━━━ Exercise input
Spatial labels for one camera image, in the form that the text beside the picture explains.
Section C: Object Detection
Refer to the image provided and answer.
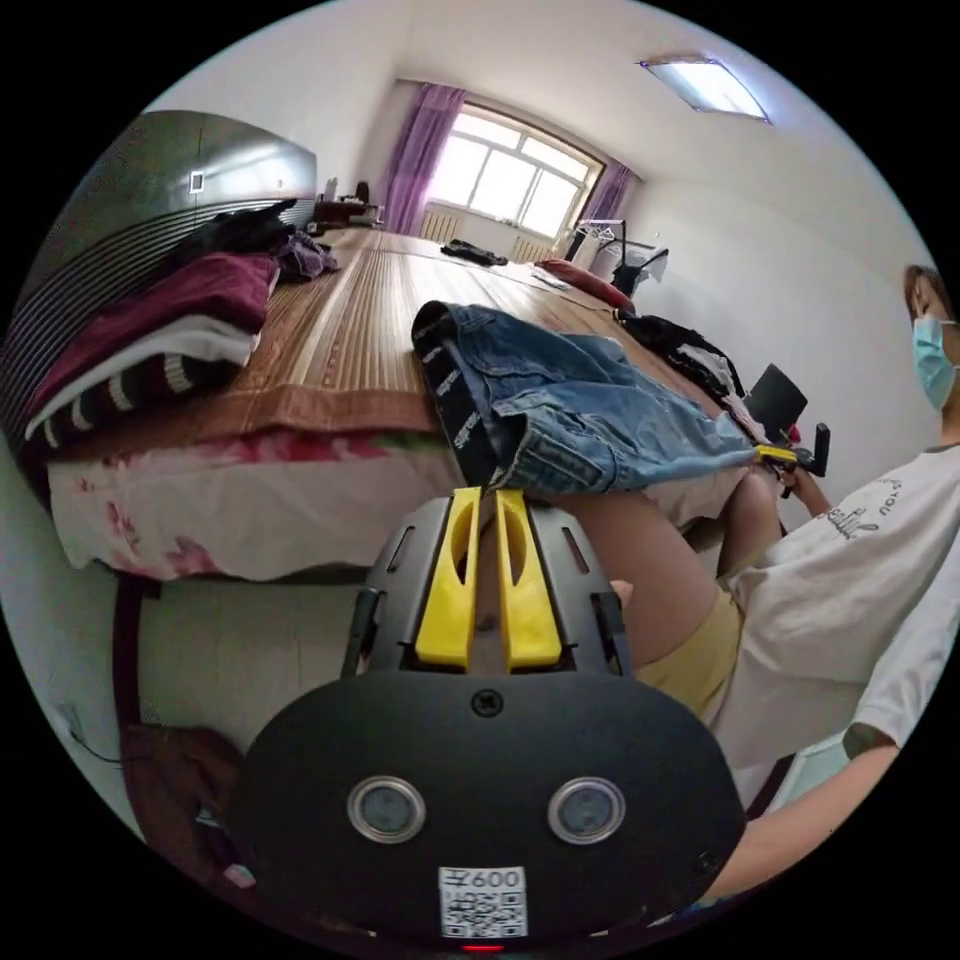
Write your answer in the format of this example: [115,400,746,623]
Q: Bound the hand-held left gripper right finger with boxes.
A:
[494,488,564,673]

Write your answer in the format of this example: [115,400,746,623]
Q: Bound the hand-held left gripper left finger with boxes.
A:
[414,485,483,668]

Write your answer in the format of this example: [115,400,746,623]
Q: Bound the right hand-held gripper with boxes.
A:
[755,442,820,501]

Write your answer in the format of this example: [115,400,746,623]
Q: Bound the blue jeans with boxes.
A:
[410,299,760,498]

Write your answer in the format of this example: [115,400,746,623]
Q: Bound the person's left forearm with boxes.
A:
[708,738,901,905]

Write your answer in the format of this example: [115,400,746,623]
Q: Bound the pile of clothes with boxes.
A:
[20,196,340,453]
[620,313,760,440]

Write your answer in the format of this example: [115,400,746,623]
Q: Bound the person's body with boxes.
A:
[569,262,960,826]

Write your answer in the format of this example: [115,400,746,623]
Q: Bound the clothes rack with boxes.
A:
[563,217,670,295]

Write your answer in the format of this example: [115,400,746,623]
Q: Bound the red pillow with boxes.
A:
[535,258,636,310]

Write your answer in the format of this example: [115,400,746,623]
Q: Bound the bed with woven mat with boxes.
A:
[0,110,759,595]

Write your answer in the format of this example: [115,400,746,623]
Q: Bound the purple curtain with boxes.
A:
[580,158,636,224]
[377,83,468,236]

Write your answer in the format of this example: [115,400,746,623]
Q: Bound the brown bag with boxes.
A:
[121,722,258,890]

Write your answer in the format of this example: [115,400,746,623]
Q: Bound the black garment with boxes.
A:
[440,238,511,268]

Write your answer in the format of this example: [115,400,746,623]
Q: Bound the ceiling lamp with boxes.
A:
[639,53,773,126]

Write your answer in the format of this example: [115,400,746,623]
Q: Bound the window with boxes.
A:
[425,103,607,243]

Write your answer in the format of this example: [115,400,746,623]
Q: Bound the dark wooden desk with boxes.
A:
[309,177,385,231]
━━━━━━
The problem: Filter the records above down to the lines that hold the string "image".

Exercise response:
Spatial labels for one camera image, in the form that the text beside the picture explains.
Refer to the image provided and answer.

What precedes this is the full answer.